- [Prompt]:
Your answer should hold each line of the material that contains the word "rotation".

- [Data section]:
☆ ☆ ☆
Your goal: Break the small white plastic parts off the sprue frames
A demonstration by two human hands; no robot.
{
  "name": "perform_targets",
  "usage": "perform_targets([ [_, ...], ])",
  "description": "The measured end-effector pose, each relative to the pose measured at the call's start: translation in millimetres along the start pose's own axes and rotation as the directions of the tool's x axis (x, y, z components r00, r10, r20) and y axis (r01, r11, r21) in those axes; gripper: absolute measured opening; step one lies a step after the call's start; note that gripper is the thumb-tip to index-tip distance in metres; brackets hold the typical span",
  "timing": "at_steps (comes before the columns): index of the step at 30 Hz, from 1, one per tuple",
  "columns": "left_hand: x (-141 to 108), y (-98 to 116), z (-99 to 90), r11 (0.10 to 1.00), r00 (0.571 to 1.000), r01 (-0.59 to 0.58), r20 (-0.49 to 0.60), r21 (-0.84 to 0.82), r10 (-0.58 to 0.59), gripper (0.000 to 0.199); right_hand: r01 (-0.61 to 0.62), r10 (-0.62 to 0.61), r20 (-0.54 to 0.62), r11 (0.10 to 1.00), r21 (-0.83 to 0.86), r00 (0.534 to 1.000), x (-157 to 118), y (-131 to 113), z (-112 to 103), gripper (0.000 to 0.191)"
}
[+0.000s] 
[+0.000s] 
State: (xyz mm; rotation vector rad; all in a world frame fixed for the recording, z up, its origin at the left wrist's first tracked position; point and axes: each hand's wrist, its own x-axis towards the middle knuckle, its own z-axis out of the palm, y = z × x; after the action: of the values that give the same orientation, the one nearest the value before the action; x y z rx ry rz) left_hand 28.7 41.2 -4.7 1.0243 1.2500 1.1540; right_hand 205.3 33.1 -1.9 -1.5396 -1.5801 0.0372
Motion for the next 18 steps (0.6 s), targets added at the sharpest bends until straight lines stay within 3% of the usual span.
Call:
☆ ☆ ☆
- [Expected answer]:
  "description": "The measured end-effector pose, each relative to the pose measured at the call's start: translation in millimetres along the start pose's own axes and rotation as the directions of the tool's x axis (x, y, z components r00, r10, r20) and y axis (r01, r11, r21) in those axes; gripper: absolute measured opening; step one lies a step after the call's start; note that gripper is the thumb-tip to index-tip distance in metres; brackets hold the typical span",
State: (xyz mm; rotation vector rad; all in a world frame fixed for the recording, z up, its origin at the left wrist's first tracked position; point and axes: each hand's wrist, its own x-axis towards the middle knuckle, its own z-axis out of the palm, y = z × x; after the action: of the values that give the same orientation, the one nearest the value before the action; x y z rx ry rz) left_hand 28.7 41.2 -4.7 1.0243 1.2500 1.1540; right_hand 205.3 33.1 -1.9 -1.5396 -1.5801 0.0372

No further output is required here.